## TASK TO COMPLETE
Copy out each line of the data below in which the string "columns" appears.

◆ ◆ ◆ ◆

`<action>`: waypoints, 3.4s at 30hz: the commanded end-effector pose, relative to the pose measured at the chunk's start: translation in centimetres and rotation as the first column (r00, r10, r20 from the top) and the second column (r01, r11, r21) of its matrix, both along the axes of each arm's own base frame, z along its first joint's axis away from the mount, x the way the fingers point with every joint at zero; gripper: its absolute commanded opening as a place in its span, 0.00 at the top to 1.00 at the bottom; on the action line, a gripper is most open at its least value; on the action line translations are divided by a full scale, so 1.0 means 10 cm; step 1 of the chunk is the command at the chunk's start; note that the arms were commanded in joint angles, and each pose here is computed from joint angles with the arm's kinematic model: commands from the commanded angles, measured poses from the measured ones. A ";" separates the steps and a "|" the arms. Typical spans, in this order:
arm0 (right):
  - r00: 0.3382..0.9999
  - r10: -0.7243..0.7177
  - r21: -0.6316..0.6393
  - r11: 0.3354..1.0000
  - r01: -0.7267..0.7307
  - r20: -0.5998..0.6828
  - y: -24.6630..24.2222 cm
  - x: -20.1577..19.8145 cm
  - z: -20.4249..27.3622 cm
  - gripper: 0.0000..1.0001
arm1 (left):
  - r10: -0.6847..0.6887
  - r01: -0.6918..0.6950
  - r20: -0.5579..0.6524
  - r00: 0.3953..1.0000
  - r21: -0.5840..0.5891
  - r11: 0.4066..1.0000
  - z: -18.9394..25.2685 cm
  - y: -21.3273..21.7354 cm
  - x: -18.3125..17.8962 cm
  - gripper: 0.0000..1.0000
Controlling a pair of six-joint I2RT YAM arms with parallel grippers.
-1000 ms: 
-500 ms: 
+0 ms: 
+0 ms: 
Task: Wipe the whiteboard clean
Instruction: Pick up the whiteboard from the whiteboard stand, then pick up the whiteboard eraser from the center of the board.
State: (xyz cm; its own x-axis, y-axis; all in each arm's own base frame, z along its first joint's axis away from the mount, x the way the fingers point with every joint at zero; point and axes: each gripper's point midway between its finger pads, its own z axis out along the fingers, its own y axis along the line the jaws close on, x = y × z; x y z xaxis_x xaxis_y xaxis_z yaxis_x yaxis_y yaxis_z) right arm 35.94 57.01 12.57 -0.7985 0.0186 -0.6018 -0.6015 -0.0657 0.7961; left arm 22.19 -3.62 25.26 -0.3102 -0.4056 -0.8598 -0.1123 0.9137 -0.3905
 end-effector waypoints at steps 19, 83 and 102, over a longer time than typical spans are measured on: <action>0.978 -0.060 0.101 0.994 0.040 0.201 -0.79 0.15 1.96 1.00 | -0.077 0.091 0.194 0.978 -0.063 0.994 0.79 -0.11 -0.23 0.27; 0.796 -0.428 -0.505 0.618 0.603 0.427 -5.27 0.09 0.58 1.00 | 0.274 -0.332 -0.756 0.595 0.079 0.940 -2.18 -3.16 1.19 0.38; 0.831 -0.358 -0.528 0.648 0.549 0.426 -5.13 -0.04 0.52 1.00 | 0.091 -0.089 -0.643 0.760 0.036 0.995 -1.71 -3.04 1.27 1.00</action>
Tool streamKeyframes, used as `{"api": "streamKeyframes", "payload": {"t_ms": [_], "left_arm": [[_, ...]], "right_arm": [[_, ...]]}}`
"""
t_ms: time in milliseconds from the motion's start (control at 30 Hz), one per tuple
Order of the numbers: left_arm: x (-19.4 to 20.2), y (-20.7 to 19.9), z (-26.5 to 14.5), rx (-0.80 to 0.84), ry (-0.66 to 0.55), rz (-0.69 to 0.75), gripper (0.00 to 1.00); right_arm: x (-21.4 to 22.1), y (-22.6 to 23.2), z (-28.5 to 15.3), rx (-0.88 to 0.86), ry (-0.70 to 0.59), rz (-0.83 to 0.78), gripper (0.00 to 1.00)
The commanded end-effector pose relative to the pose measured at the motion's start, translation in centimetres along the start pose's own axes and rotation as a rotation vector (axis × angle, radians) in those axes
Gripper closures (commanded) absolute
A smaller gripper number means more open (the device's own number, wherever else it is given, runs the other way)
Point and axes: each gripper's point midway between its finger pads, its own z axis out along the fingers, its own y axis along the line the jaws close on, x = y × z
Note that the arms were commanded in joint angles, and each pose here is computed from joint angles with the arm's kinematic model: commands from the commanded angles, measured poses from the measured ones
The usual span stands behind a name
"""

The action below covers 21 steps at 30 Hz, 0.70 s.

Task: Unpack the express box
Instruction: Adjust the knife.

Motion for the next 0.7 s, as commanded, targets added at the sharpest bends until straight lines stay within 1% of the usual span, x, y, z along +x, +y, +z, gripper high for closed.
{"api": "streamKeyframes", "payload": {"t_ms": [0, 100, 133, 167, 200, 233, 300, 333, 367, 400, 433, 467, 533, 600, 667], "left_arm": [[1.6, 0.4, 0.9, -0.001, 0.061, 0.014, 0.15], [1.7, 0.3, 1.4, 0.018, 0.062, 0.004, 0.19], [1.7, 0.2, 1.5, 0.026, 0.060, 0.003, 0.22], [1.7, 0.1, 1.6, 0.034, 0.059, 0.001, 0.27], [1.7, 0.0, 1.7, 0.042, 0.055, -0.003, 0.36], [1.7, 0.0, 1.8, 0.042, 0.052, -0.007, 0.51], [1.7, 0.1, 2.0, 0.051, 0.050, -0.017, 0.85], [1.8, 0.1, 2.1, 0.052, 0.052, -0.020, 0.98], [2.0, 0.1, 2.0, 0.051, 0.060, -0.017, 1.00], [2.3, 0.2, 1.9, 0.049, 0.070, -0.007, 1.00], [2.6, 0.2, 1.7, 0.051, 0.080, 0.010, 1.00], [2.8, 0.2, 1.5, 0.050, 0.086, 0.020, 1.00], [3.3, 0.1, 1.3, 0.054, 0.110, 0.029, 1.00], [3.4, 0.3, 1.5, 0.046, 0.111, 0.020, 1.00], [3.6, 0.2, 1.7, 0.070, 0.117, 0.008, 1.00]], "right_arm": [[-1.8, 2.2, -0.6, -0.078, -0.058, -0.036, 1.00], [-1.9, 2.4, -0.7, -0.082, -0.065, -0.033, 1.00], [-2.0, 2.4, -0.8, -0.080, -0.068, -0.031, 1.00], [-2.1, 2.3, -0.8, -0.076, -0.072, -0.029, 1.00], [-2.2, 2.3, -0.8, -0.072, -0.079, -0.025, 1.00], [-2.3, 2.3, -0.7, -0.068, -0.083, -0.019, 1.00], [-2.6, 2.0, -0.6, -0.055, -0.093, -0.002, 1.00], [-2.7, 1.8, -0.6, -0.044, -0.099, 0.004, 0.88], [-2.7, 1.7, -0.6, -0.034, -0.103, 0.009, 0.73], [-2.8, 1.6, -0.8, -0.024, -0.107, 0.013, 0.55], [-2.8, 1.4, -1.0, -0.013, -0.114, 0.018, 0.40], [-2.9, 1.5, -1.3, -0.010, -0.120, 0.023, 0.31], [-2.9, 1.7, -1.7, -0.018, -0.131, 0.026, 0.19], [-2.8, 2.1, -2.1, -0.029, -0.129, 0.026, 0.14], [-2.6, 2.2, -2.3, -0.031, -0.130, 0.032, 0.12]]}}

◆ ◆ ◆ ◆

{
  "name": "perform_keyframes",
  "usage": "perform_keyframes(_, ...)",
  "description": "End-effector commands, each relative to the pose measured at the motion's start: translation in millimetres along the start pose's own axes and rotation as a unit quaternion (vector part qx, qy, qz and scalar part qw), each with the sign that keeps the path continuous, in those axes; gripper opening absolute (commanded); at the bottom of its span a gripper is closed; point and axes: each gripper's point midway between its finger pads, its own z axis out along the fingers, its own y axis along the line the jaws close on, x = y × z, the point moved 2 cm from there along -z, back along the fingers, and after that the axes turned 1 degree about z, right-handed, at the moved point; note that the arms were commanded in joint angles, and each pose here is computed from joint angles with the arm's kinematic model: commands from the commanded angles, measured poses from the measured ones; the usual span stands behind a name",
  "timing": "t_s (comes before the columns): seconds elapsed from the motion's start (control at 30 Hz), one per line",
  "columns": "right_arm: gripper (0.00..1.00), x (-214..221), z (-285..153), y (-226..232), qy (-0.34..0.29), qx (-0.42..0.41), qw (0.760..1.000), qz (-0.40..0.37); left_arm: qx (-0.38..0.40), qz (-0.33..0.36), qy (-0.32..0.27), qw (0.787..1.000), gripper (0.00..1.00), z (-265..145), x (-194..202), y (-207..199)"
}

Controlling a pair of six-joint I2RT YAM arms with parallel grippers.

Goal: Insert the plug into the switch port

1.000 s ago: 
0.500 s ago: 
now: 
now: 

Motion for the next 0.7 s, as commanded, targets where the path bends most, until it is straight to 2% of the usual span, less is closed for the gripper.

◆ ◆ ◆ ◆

## SOLUTION TO THE EXERCISE
  "timing": "t_s (comes before the columns): seconds elapsed from the motion's start (control at 30 Hz), one per line",
  "columns": "right_arm: gripper (0.00..1.00), x (-214..221), z (-285..153), y (-226..232), qy (-0.34..0.29), qx (-0.42..0.41), qw (0.760..1.000), qz (-0.40..0.37); left_arm: qx (-0.38..0.40), qz (-0.33..0.36), qy (-0.32..0.27), qw (0.787..1.000), gripper (0.00..1.00), z (-265..145), x (-194..202), y (-207..199)"

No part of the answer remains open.